EKS - withOIDC - instead of AWS access key - secret key

avaussant commented 4 years ago

hi team i m interested per your stuff but on my side we don't use harcoded credentials or technical accounts with creds. We prefer to use service account linked with an dedicated policy on AWS.

I have tried to use cluster-turndown but without credentials it is refusing to execute the scale down After a quick review on the go code, i see the AWS creds required.

Have you a solution to skip this issue for this use case with AWS Provider ?

Thanks a lot in advance Alexandre

mbolt35 commented 4 years ago

@avaussant Thanks for the report! I'm going to take a look at this as soon as possible. I believe we're currently looking at loading a service key directly from the secret. I think yielding to another AWS auth mechanism won't be a problem, but I'll investigate further and let you know.

avaussant commented 4 years ago

@avaussant Thanks for the report! I'm going to take a look at this as soon as possible. I believe we're currently looking at loading a service key directly from the secret. I think yielding to another AWS auth mechanism won't be a problem, but I'll investigate further and let you know.
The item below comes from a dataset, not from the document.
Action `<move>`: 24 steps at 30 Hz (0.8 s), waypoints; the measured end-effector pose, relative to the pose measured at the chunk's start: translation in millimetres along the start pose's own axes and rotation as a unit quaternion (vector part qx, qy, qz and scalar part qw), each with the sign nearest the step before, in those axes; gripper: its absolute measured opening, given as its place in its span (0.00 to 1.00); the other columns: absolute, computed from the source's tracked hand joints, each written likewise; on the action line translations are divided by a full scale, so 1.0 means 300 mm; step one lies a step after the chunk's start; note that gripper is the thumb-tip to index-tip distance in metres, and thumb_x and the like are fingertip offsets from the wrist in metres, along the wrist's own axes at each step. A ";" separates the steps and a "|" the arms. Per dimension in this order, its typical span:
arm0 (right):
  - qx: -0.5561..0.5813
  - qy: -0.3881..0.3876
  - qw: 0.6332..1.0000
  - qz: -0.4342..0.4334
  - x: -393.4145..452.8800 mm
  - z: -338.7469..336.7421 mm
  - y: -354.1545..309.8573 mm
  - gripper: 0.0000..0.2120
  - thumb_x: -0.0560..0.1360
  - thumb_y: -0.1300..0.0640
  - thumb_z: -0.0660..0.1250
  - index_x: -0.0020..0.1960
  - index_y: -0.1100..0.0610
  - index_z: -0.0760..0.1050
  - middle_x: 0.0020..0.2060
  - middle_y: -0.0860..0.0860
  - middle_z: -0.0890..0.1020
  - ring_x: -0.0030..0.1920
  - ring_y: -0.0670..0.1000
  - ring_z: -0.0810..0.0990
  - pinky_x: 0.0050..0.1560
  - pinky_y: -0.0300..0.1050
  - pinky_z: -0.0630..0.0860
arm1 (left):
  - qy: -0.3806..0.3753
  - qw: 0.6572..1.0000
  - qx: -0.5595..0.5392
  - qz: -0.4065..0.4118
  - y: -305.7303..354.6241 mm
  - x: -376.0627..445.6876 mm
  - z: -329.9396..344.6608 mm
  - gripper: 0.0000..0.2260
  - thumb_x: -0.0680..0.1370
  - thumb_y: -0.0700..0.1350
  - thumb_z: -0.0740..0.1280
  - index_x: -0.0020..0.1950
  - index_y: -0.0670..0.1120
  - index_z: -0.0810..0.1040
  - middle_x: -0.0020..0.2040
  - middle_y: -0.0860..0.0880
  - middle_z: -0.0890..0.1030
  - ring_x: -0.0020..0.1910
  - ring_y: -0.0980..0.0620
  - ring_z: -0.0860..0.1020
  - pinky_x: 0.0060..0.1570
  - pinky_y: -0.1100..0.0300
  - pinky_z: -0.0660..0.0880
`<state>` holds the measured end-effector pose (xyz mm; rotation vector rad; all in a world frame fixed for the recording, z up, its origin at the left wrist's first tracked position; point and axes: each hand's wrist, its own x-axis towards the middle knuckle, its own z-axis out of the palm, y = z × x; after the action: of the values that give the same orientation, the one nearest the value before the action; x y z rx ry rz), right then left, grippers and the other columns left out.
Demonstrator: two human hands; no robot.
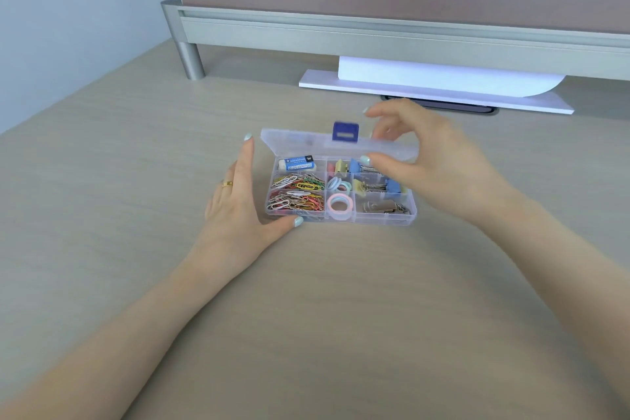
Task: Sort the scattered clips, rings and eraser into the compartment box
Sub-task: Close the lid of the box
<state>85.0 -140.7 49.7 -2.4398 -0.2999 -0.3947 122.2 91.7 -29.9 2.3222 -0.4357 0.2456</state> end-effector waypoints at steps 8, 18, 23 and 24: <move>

Thanks for the answer, i appreciate 👍

mbolt35 commented 4 years ago

@avaussant I've just added a PR for changes related to authentication here: https://github.com/kubecost/cluster-turndown/pull/29

Also, I've cut a new image snapshot here: gcr.io/kubecost1/cluster-turndown:1.3-SNAPSHOT

If you want to try and update the yaml descriptor and see if this moves you forward any, please feel free :)

One quick note that you should also be able to remove the secret volumeMount and volume from the yaml as well. Alternatively, you can just add a secret with an empty file. Failing to load or parse the service-key.json will still continue with a "chained auth" (which I believe works with the dedicated policy).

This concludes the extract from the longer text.